What worked for me was figuring out the Gross Combination Weight Rating (GCWR) of our truck and SUV. This rating represents how the maximum combined weight of your truck plus the trailer. A lot of people thing the main concern around towing is how big of an engine you have. In fact your towing capacity is based much more on what your vehicle can stop versus what you can get moving. You can move surprisingly heavy loads with something small like Honda Accord but wouldn’t have much luck stopping those loads. The GCWR will tell you how much of an overall load both your engine and breaks can safely handle. I looked here to find that my 2003 Dodge Quad Cab with the 5.7L Hemi had a GCWR of 13,000 lbs and weighs roughly 5,500 lbs. That means there is 7,500 lbs leftover towing capacity for the trailer. Similar searches showed that the 2004 Chevy Tahoe Z71 had roughly the same towing capacity of 7,500 lbs.

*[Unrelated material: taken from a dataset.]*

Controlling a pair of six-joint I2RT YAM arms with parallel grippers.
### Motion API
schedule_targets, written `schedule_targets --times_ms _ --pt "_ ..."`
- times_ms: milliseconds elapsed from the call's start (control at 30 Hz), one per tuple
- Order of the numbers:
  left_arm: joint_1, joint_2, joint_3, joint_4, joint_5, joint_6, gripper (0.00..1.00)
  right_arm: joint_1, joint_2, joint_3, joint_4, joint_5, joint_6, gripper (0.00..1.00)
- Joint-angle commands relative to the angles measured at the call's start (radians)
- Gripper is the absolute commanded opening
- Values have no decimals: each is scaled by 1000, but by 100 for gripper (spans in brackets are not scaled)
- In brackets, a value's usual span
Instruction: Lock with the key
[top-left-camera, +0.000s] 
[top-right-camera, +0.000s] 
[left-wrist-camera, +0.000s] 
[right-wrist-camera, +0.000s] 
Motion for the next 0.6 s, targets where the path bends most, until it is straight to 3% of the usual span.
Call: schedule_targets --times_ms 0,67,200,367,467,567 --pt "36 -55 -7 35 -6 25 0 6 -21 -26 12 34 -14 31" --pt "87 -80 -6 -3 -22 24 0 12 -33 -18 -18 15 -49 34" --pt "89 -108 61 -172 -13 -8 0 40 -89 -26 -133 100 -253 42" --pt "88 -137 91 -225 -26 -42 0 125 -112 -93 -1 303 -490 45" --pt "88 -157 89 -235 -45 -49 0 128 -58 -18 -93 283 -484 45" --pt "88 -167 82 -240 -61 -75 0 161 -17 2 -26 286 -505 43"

We were really surprised to find that a lot of the travel trailer RVs in the 28 to 30 foot range were within what could be handled by our vehicles. One thing to keep in mind when comparing the trailer weight to the towing capacity is the difference between “dry weight” versus the Gross Vehicle Weight Rating (GVWR). The dry weight only reflects the weight of the trailer when it is empty except for the standard factory equipment. The Gross Vehicle Weight Rating represents the maximum weight of your trailer and would include any water, belongings, or other cargo you add to the trailer. You should always compare the GVWR against the towing capacity of your vehicle (which is the GCWR minus the weight of your vehicle). If the trailer manufacturer or dealer doesn’t show the GVWR you can calculate it by adding the cargo capacity of the trailer to the base weight of the trailer.
Time to Shop
Based on this quick research it looks like we can find an RV with the space we need without upgrading our truck or wiping out our bank account. We can keep our piece of crap vehicles a little longer (yay!)
I wouldn’t feel great about towing it across the country but we are planning on mostly sticking to local campgrounds in San Antonio. I am sure we would want to revisit the towing question before setting out on an interstate trip but for now our full timing plans look to be pretty achievable.